All of this coverage put the book in the public consciousness and a LOT of people that had never bought a comic decided they needed a copy of the death of Superman. Many thought this would be a valuable book in the future and they lined up at shops long before they opened for the day. DC, of course, had printed MILLIONS of the book to satisfy expected demand but many shops sold out almost instantly and many of those that didn’t quickly jacked up the price on every version of the book. I must have been out of school for the Thanksgiving/Christmas break because I remember riding around town all day with a friend and fellow comic book geek stopping at store after store just to see what was going on.
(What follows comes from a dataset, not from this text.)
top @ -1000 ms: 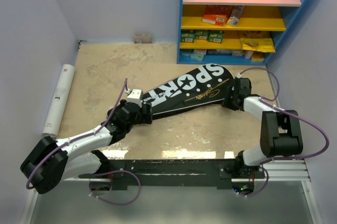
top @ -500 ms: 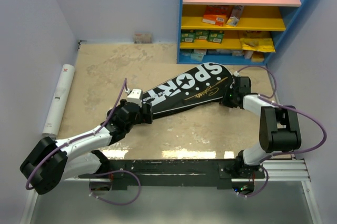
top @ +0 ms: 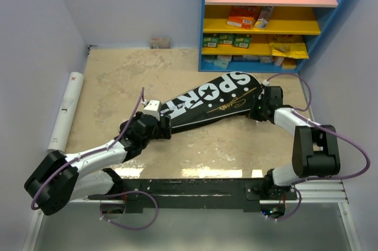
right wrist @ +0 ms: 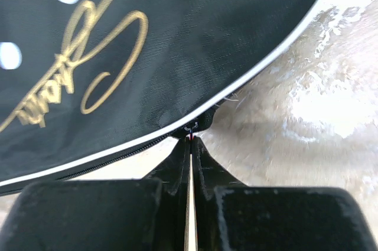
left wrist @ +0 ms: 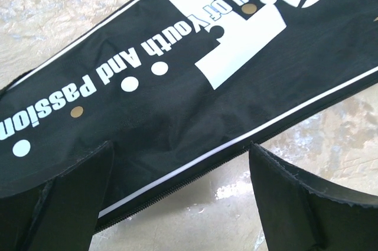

I had already picked up my copy at my favorite store, The Comic Strip. Like every other store they were selling out when I stopped in. I didn’t even get a first edition of the non-bagged version and I wasn’t about to open the black poly-bagged copy which meant I didn’t even get to read the story on the day it was released. I eventually got a 2nd print a week or so later and was able to read the story. There were half a dozen shops in town at the time and we got by all of them before the evening was out. Each store was consistently full of people and almost all of them had never set foot in a comic book store before. We saw prices for the book go from $10 to $25 to $75 to $150 into the evening and stores were staying open late to try and serve the demand. We would make the circuit from store to store and on each stop the advertised price had gone up from our previous visit. I am sure there were people that made a good profit that day. I even considered selling my book to someone but just couldn’t bring myself to let it go. I got caught up in the hype and couldn’t wait until it was worth a few thousand! I should have sold it that evening or the next day when prices got really crazy. Today it is worth about $10.00 if you are lucky. I could have sold my copy for $75-$100 and then bought it back a few weeks later for under $20.00. Opportunity missed I suppose. A few months later I did try and buy up a bunch of copies of the Return of Superman and resell them. That did not turn out as well as I had hoped. The frenzy was long since over by then.

The night ended and over the next few days the mania died and the entire event was eventually forgotten by the general public. Superman came back less than a year later but “The Death of Superman” became an historic even in comic book history for a lot of reasons. It was indicative of a new trend of killing off major characters in big ways. During the same time they broke Batman’s back and while it wasn’t as big of a deal as the Superman event it also got a lot of press. Hal Jordan, Green Lantern, went evil and was dispatched. Aquaman lost his hand. Other characters also saw major revisions to “modernize” them for new audiences. The event also legitimized the gimmick cover trend and it exploded in the months and years after. Every publisher chased the Superman #75 success and the poly-bag is still a big marketing gimmick that comes back every few years. The Superman #75 hysteria also fueled the speculator boom.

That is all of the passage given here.